Data block: Begin

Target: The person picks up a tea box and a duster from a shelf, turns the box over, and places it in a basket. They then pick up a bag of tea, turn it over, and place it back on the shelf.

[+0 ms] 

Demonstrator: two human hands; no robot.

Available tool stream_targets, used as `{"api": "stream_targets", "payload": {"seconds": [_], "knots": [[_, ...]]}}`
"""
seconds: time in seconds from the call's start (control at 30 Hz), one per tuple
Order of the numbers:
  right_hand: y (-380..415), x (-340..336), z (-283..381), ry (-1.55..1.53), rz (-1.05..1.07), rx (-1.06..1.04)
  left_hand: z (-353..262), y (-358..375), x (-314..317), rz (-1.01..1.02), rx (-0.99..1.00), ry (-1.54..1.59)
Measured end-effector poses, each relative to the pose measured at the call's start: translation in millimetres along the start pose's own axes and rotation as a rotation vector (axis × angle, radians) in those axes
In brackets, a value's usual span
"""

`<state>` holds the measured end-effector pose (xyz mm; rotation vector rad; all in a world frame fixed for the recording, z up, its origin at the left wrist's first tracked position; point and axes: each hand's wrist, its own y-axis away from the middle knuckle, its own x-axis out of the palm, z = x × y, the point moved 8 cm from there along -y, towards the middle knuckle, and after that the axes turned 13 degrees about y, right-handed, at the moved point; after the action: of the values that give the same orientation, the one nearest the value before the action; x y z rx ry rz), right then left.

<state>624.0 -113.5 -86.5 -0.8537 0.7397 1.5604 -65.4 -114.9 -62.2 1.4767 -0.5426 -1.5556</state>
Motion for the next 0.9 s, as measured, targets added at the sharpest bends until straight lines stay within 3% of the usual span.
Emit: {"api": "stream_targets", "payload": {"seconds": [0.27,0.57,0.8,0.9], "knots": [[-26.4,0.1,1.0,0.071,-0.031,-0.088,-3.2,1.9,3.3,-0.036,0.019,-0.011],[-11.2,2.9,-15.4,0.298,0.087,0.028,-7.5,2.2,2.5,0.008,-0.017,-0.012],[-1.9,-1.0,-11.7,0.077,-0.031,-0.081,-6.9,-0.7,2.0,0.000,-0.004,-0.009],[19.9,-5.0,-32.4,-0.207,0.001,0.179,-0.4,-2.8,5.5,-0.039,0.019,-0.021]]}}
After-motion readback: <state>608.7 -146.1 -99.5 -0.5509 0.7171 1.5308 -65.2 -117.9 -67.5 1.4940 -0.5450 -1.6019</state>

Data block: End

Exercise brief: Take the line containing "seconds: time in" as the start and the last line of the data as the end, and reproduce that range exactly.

Answer for this exercise:
seconds: time in seconds from the call's start (control at 30 Hz), one per tuple
Order of the numbers:
  right_hand: y (-380..415), x (-340..336), z (-283..381), ry (-1.55..1.53), rz (-1.05..1.07), rx (-1.06..1.04)
  left_hand: z (-353..262), y (-358..375), x (-314..317), rz (-1.01..1.02), rx (-0.99..1.00), ry (-1.54..1.59)
Measured end-effector poses, each relative to the pose measured at the call's start: translation in millimetres along the start pose's own axes and rotation as a rotation vector (axis × angle, radians) in those axes
In brackets, a value's usual span
"""

`<state>` holds the measured end-effector pose (xyz mm; rotation vector rad; all in a world frame fixed for the recording, z up, its origin at the left wrist's first tracked position; point and axes: each hand's wrist, its own y-axis away from the middle knuckle, its own x-axis out of the palm, z = x × y, the point moved 8 cm from there along -y, towards the middle knuckle, and after that the axes turned 13 degrees about y, right-handed, at the moved point; after the action: of the values that give the same orientation, the one nearest the value before the action; x y z rx ry rz), right then left.

<state>624.0 -113.5 -86.5 -0.8537 0.7397 1.5604 -65.4 -114.9 -62.2 1.4767 -0.5426 -1.5556</state>
Motion for the next 0.9 s, as measured, targets added at the sharpest bends until straight lines stay within 3% of the usual span.
Emit: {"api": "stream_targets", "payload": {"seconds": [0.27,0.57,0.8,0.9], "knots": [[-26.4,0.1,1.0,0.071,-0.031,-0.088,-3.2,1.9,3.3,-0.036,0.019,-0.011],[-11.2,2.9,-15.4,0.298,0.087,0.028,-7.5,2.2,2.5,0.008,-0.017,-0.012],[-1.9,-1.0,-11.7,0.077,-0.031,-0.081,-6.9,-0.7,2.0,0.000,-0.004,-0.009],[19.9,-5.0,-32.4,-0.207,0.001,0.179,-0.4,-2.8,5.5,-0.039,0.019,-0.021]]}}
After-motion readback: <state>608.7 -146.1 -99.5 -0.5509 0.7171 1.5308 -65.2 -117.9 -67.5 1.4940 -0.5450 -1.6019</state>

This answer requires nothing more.